De petite taille (0,5 à 2 cm maximum), le cloporte souffre encore d’un délit de sale gueule persistant, la brillance de sa carapace pouvant rappeler de lointaines cousinades avec la famille des blattes ou des cafards. Que nenni ! Il est biologiquement bien plus proche des homards, crevettes ou des crabes que des insectes. Petit mais grand par sa hardiesse, les scientifiques estiment qu’il a quitté son milieu marin originel il y a fort longtemps, pour venir donner un coup de mandibule dans nos jardins (entre autres).


Ils n'ont pas de véritable carapace, contrairement à beaucoup de crustacés : leur corps est protégé par un exosquelette formé de plaques. Sur le thorax se trouvent également sept paires de pattes appelées « péréiopodes » et ils possèdent deux paires d’antennes. En cas de danger, le cloporte a la capacité de se mettre en boule (c’est la volvation) pour se protéger : sincèrement n’est-il pas mignon ? Coquet, il change sa robe d’apparat tous les mois, laissant sa mue préhistorique comme vestige de son passage.

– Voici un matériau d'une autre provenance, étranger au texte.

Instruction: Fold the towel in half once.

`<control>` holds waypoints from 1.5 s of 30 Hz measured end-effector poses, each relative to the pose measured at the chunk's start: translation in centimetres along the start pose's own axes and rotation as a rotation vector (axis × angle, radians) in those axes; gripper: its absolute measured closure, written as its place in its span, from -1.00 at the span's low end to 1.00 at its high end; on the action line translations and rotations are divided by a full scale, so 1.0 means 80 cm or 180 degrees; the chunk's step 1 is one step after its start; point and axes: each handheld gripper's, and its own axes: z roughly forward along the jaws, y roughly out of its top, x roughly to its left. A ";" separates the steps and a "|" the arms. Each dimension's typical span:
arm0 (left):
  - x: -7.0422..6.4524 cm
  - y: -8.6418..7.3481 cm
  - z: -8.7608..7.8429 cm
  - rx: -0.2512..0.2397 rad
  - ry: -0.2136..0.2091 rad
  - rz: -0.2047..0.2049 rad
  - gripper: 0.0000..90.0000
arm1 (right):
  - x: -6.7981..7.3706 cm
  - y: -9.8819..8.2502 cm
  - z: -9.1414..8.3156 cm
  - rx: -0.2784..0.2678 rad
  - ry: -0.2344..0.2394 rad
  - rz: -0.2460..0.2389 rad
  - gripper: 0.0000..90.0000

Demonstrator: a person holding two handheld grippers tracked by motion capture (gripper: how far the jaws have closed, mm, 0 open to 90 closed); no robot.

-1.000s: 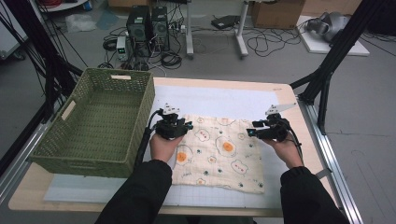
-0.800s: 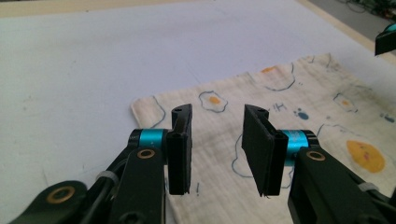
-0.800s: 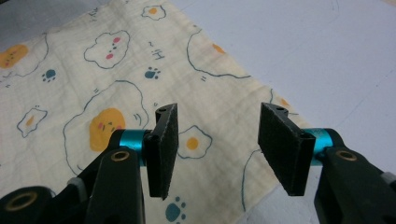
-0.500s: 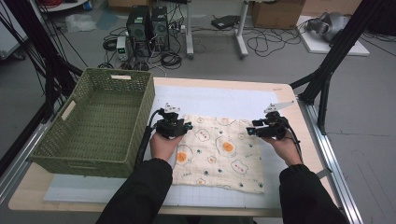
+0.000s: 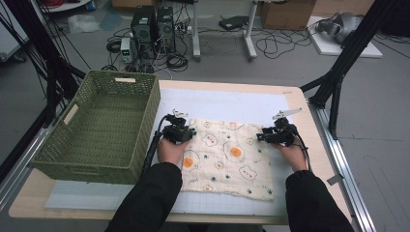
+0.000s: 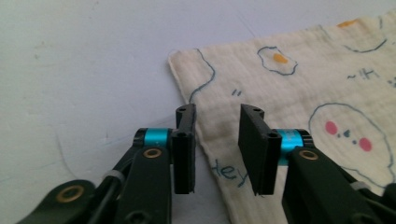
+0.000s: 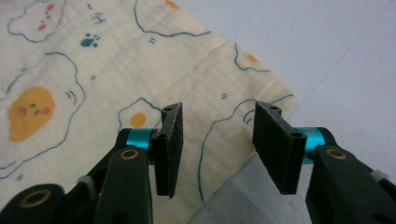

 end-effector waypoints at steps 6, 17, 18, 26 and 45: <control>0.003 0.000 0.001 -0.0014 -0.0067 -0.0027 0.93 | 0.006 0.001 0.007 -0.0058 0.0004 -0.0069 0.83; 0.004 0.007 -0.029 -0.0245 -0.0152 -0.0049 0.95 | 0.004 -0.001 -0.017 -0.0222 0.0274 0.0019 0.97; 0.003 0.007 -0.034 -0.0268 -0.0155 -0.0044 0.95 | 0.005 -0.001 -0.023 -0.0259 0.0309 0.0020 0.97; -0.003 -0.008 -0.072 -0.0447 -0.0283 0.0011 0.95 | 0.027 -0.002 -0.059 -0.0396 0.0490 -0.0162 0.97; -0.015 -0.056 -0.097 -0.0067 -0.0716 0.0134 0.65 | 0.051 -0.065 -0.060 -0.0210 0.0809 -0.0026 0.69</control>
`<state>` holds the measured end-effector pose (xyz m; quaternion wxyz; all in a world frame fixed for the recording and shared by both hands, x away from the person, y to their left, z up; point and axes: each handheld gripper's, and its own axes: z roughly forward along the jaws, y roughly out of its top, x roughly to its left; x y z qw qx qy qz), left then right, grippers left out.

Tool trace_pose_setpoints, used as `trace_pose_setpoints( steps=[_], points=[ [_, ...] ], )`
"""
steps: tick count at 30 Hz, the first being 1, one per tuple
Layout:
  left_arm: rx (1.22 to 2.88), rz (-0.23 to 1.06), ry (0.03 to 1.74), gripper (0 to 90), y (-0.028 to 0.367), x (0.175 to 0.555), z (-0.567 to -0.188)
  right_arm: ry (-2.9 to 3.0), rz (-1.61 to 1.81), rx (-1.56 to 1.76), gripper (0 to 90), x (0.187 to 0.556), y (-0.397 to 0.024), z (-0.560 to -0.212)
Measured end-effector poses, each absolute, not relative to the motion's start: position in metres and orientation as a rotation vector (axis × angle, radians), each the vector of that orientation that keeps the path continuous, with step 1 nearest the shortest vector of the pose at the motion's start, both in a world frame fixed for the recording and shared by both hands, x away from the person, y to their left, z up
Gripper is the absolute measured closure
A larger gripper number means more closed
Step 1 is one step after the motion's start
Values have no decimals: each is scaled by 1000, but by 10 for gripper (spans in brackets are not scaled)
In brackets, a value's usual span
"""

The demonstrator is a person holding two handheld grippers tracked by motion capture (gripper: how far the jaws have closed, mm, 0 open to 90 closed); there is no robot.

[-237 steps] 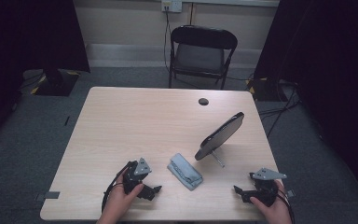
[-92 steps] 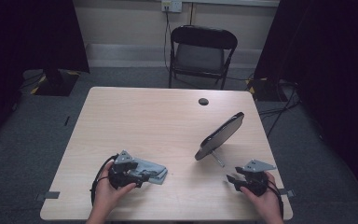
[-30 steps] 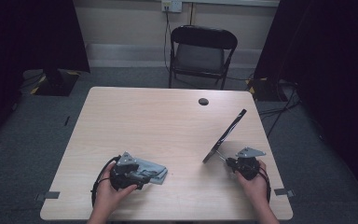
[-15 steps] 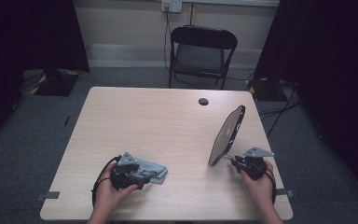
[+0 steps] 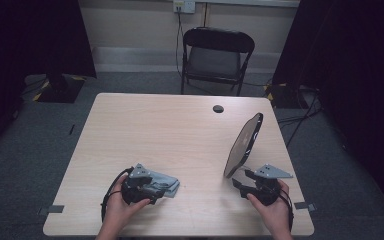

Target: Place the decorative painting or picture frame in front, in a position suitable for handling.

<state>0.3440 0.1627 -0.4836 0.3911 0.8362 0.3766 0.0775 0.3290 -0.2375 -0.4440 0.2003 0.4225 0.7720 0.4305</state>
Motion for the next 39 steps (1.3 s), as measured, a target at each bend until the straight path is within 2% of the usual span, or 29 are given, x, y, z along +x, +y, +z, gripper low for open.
trace_pose_setpoints(
  steps=[11, 21, 30, 39],
  points=[
    [2133, 194, 943, 280, 165, 344, -484, 2106, 1252, 1264, 394, 341, -220, -439],
    [2127, 189, 946, 274, 165, 345, -484, 2061, 1266, 1328, 409, 347, -223, -437],
    [2132, 192, 943, 275, 163, 345, -484, 2047, 1258, 1324, 447, 347, -221, -438],
    [2130, 193, 945, 280, 164, 345, -484, 2027, 1202, 1319, 524, 344, -234, -435]
  ],
)
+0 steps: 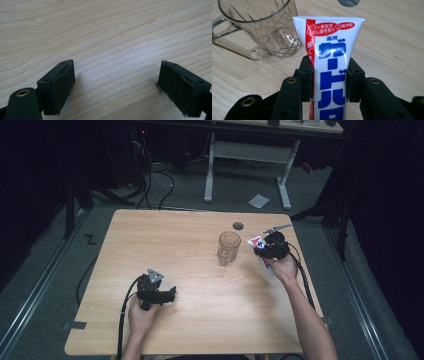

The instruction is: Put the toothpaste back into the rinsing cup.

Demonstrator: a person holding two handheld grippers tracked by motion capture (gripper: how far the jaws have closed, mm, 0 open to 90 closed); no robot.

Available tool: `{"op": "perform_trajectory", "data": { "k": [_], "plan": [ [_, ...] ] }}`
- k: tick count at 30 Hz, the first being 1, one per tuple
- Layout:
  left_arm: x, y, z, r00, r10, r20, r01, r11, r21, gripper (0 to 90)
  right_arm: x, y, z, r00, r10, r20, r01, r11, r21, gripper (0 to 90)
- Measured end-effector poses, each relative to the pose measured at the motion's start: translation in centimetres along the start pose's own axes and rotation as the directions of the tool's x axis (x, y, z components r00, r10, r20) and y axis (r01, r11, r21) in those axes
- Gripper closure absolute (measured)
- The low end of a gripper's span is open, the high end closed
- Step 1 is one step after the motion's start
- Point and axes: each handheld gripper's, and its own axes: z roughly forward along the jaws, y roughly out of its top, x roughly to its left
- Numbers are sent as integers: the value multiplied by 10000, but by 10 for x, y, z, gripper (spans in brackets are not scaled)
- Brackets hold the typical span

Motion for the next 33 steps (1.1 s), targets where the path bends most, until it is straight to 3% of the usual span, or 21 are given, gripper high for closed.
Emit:
{"op": "perform_trajectory", "data": {
  "k": [13,33],
  "plan": [
    [0,0,0,10000,-11,-2,11,10000,-9,145,12,5,-19,9995,-155,-266,132,9963,-853,648],
    [0,0,0,10000,-18,-16,18,10000,-5,145,16,17,-39,9955,-81,-940,-120,9771,-2122,644]
  ]
}}
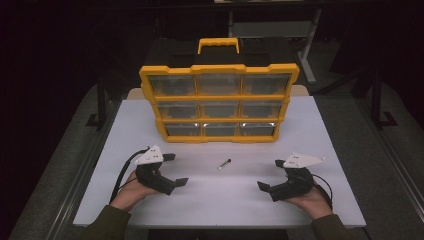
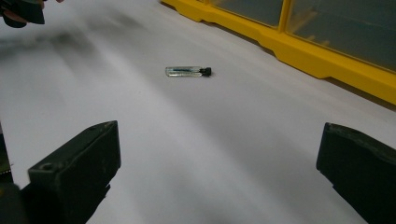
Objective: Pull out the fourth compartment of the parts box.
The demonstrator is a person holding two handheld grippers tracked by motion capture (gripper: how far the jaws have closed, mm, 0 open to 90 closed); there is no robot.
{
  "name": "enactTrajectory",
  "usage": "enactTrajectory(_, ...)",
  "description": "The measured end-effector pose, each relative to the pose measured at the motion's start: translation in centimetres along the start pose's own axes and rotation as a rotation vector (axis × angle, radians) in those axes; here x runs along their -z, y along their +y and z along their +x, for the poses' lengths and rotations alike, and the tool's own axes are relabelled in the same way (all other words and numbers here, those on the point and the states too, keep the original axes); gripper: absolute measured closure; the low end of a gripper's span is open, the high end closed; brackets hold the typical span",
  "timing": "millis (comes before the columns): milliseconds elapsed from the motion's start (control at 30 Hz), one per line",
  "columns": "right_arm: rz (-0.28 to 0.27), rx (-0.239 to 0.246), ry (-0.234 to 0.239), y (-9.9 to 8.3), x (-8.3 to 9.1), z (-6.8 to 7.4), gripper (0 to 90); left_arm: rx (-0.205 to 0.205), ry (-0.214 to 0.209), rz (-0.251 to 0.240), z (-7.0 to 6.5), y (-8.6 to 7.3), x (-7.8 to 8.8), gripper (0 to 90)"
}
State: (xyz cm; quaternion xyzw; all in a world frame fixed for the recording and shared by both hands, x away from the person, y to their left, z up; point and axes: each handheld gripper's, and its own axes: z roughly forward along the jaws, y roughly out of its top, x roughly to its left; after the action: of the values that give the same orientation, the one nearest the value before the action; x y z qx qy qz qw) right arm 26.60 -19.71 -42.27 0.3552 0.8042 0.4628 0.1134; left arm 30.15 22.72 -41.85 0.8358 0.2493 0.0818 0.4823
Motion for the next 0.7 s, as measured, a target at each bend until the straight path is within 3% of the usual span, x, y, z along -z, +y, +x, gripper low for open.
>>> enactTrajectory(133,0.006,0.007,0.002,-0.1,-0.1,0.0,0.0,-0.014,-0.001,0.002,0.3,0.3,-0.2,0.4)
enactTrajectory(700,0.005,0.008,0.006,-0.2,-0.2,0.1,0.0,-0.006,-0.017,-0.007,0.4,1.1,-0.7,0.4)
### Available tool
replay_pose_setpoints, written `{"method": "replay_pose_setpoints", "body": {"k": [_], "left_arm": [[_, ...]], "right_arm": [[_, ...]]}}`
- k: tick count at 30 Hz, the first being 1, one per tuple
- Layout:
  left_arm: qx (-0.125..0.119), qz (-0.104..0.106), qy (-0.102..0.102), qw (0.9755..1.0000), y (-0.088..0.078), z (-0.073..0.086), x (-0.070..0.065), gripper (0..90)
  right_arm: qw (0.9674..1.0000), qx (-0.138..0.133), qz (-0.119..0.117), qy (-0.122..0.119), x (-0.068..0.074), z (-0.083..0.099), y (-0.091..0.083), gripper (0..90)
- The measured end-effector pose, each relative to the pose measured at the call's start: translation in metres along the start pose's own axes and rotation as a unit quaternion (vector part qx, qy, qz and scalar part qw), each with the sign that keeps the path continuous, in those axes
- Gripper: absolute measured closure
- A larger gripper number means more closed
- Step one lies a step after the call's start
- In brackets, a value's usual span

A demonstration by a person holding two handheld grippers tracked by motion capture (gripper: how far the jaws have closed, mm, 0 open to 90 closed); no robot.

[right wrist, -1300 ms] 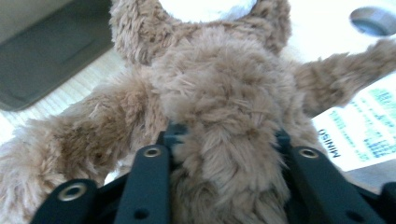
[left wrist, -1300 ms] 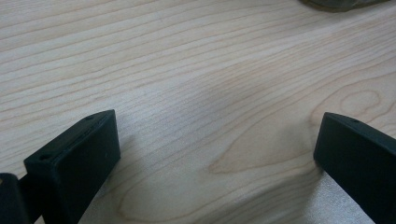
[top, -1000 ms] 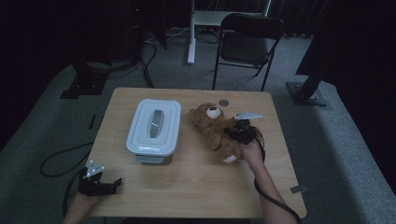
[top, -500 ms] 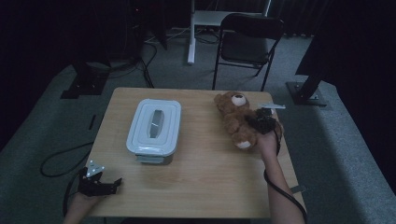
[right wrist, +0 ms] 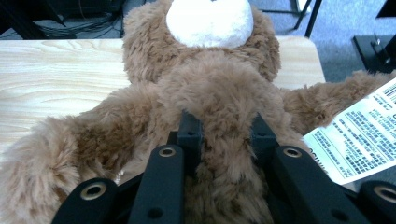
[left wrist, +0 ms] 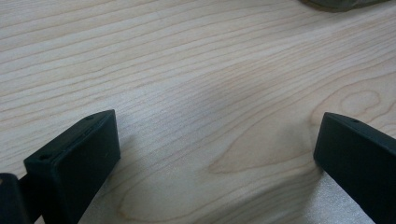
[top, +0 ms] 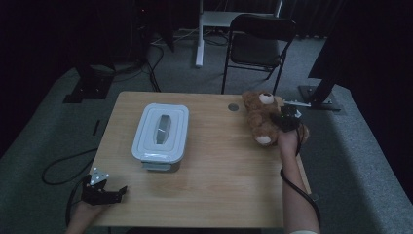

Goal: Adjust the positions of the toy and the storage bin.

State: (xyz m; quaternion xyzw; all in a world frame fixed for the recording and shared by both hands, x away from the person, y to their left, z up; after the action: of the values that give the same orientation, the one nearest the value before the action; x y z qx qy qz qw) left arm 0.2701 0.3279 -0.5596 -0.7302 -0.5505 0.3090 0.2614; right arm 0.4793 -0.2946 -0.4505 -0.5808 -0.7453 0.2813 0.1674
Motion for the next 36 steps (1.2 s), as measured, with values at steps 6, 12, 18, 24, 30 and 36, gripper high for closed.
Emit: {"method": "replay_pose_setpoints", "body": {"k": [6,12,18,24,30,36], "left_arm": [[0.0,0.0,0.0,1.0,0.0,0.0,0.0,1.2],[0.0,-0.001,0.0,1.0,0.0,0.0,0.0,1.2],[0.0,-0.001,0.0,1.0,0.0,0.0,0.0,1.1],[0.0,-0.001,0.0,1.0,0.0,0.0,0.0,1.2],[0.0,0.0,0.0,1.0,0.0,0.0,0.0,1.1],[-0.002,0.009,-0.006,0.9999,-0.001,0.0,0.002,1.1]], "right_arm": [[0.9997,0.021,0.0,0.014,0.005,0.022,0.02,63.4],[0.9995,-0.002,-0.019,0.025,0.002,0.027,0.009,41.2],[0.9988,-0.006,-0.034,0.035,0.002,0.03,-0.006,36.7],[0.998,-0.017,-0.043,0.044,0.004,0.041,-0.021,32.0],[0.9966,-0.032,-0.064,0.042,0.009,0.052,-0.037,27.4],[0.9955,-0.044,-0.084,0.002,0.026,0.051,-0.046,16.6]]}}
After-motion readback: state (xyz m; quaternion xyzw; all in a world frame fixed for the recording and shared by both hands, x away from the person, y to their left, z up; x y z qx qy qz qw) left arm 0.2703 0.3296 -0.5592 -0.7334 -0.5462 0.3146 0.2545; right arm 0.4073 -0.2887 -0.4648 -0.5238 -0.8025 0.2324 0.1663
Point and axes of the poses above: each handheld gripper's, and its own axes: y roughly forward along the jaws, z roughly out of its underside, x roughly to its left, the point moved 1 cm from there along y, roughly forward along the jaws, and after that the axes turned 15 degrees about -y, right-handed, at the moved point
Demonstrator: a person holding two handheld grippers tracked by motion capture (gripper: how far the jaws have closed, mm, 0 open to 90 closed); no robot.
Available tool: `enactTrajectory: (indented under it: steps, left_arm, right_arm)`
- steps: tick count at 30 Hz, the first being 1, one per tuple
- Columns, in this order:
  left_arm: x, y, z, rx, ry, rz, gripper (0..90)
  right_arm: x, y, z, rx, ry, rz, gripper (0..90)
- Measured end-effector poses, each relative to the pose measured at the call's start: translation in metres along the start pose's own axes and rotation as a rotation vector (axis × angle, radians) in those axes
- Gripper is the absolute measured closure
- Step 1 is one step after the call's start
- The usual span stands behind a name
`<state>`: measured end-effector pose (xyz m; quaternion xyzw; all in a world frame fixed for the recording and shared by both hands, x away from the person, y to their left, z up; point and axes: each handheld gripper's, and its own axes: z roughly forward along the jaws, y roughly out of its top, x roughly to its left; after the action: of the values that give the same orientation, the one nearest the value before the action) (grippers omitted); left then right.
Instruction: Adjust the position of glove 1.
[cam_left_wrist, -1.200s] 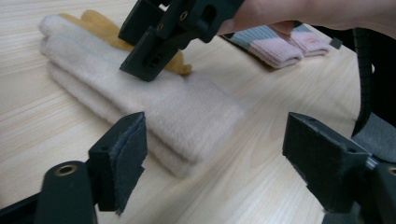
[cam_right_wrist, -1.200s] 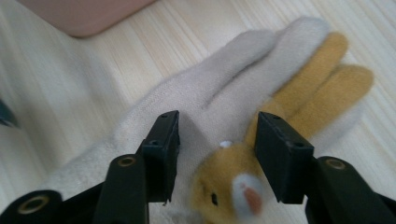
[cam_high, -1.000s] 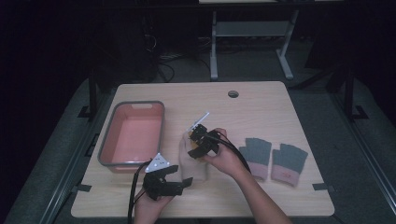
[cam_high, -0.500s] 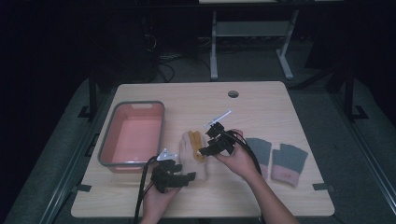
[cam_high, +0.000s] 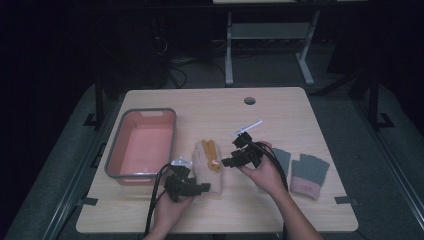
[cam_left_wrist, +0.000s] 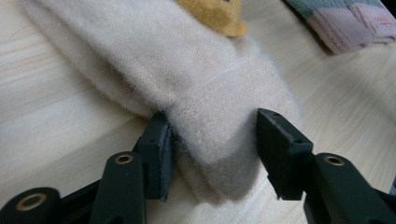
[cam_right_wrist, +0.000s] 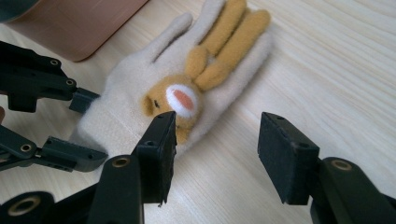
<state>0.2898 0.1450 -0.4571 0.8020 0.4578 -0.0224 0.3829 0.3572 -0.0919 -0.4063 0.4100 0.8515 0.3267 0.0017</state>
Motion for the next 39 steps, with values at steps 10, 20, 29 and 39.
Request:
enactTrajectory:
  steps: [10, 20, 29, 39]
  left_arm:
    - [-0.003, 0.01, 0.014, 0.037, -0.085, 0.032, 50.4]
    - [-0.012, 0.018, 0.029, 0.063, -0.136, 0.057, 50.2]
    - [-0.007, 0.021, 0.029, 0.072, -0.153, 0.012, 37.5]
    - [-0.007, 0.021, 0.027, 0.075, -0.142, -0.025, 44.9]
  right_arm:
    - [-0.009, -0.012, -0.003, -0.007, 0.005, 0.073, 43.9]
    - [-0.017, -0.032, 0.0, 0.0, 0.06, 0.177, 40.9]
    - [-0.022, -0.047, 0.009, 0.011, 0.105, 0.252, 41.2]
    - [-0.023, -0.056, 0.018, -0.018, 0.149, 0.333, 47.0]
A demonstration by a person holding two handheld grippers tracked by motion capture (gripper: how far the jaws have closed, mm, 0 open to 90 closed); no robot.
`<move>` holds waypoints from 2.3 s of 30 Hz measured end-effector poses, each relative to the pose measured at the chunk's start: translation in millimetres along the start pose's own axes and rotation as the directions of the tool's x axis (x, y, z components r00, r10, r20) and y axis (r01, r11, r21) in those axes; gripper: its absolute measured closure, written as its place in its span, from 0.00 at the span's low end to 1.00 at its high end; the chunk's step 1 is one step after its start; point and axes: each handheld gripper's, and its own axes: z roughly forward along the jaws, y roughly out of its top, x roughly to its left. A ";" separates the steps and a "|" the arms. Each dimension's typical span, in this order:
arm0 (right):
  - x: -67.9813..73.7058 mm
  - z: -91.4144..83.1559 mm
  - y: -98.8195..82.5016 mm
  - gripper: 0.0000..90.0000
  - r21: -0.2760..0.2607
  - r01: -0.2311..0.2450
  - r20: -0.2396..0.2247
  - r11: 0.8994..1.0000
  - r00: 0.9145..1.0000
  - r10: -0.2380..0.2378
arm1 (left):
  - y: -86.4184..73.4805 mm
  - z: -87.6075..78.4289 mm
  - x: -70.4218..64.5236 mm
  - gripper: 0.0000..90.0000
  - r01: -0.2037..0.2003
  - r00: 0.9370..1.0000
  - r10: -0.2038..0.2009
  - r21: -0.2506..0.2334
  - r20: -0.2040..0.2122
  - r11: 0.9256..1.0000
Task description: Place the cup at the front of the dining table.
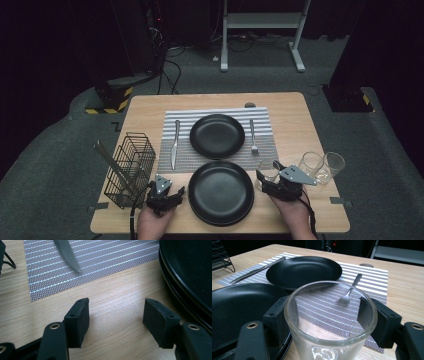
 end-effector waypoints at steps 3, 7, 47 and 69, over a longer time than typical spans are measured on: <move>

Ouvrier fort efficace, le cloporte est un détritiphage : il se nourrit de « déchets » en particulier de matière végétale en décomposition tels les feuilles, le bois mort, ou bien les champignons, mais il est également très précieux dans nos composts ! Leur tube digestif héberge une microflore abondante qui dégrade la cellulose des parois végétales, permettant ensuite à la microfaune de prendre le relai de la dégradation. Les cloportes sont donc un des premiers maillons de la fertilité et du renouvellement des sols, et ils participent également à la fabrication d’humus à partir de la matière organique. De son passé dans les fonds marins, il garde une forte affection pour les endroits humides à l’abri de la lumière, vous aurez donc certainement l’occasion de le croiser au détour d’un tas de feuilles mortes : nous comptons sur vous pour le laisser œuvrer en paix !


Nous espérons que cette première partie du « Manifeste des mal-aimés du jardin » vous aura fait changer un peu votre regard sur ces espèces encore trop souvent injustement décimées. Nous vous retrouvons très rapidement pour une seconde partie : perce-oreilles, moustiques, ou encore araignées pourraient alors se dévoiler sous un nouveau jour : celui de la réconciliation (ou au moins de la froide indifférence).



Pour aller plus loin :

  • Tous ces insectes vous dégoûtent encore un tout petit peu ? Pourquoi ne pas leur donner un prénom ! Un peu d’anthropomorphisme n’a jamais fait de mal à personne, et qui aurait envie de tuer une araignée portant le doux prénom de Tata Jacqueline ?

  • Si la notion de spécisme / antispécisme vous intéresse, nous vous conseillons de lire le livre Antispéciste d’Aymeric Caron.